For some people, social gatherings can be a time of imbibe whereas for some others, that may be the time to start overdrinking. But how does your neighborhood and your social network affect your drinking habits?
Along with colleagues at RAND Corporation in Santa Monica, Indiana University researcher Hank Green explored how neighborhood and social factors are related to adult alcohol abuse. He and his co-authors found that both factors play a role in how much a person drinks, information that can help us better understand adult drinking in adults.
The study was also published in the journal Health and Place, published in Science Direct and PubMed.
Their partners said that the older people living in cohesive communities where people got along, helped and cared for each other were less likely to drink at all than those living in less affluent areas.
Green also said that living in a more cohesive environment can affect social norms and prevent behavior in such a way that excessive drinking is not possible, even if the opportunity to drink arises arises.
Researchers also found that, for those living in areas where they felt safe and orderly, and with a highly connected social network, the chances of social drinking were increasing, and heavy drinking could result from those drinking habits, no matter how mixed they were.
However, research has also found that those neighbourhoods and networks also limit how often a person drinks, perhaps through social control procedures such as friends and neighbours confronting or commenting on someone’s drinking, etc.
Green who is the associate professor at the IU School of Public Health Bloomington said that they also found that binge drinking was more likely among adults who lived in orderly neighbourhoods and who had denser social networks, but they reported lower neighbourhood cohesion.
In the neighbourhoods ranked by the study participants as disordered, unsafe, and also lacking the cohesion, the neighbourhood factors also lose their overall impact.
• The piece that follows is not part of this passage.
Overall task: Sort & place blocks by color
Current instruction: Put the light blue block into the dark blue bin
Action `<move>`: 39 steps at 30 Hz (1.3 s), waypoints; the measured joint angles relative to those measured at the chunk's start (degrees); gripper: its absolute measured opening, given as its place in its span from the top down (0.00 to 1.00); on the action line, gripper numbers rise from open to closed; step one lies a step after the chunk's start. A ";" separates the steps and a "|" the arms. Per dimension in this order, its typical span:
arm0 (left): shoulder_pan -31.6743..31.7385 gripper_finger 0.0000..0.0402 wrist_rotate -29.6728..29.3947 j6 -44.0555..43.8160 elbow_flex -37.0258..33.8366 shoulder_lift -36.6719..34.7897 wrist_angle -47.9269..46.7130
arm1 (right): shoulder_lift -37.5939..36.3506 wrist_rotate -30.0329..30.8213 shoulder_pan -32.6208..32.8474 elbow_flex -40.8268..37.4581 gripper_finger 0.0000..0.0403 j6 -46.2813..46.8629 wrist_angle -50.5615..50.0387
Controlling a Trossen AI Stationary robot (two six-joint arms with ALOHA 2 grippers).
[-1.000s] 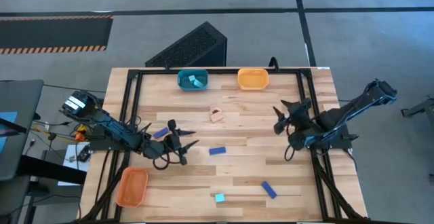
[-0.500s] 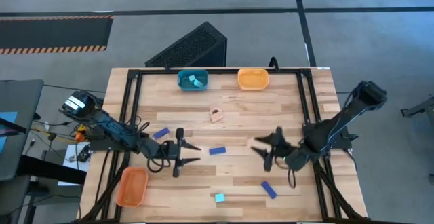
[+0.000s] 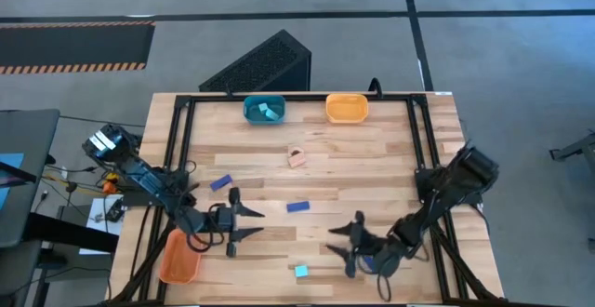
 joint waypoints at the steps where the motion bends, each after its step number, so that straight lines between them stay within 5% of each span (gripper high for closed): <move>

According to the study the social networks tend to take over the role of social control.
Researchers utilized the online surveys from adults ages 30-80 drawn randomly from the RAND American Life Panel. The main predictor variables were neighbourhood; neighbourhood order; and social network density. Associations of these measures with past-month binge drinking were examined, controlling for the demographic characteristics.
Green said the study could help inform interventions such as behavioral therapy because those approaches are already focused on identifying people and places that cause alcohol abuse and addressing these behavioral factors.
Indirectly, Green said, the study suggests that such interventions could also target people and areas that interfere with binge drinking or facilitate binge drinking and better drinking choices. Such interventions can also look at the broader definition of “location” that extends beyond a specific area to consider how larger areas like neighborhoods can affect drinking.
Green said that because neighborhoods and social networks work simultaneously to affect the chances of binge drinking and the frequency of binge drinking, binge drinking interventions should incorporate both factors to make them more effective.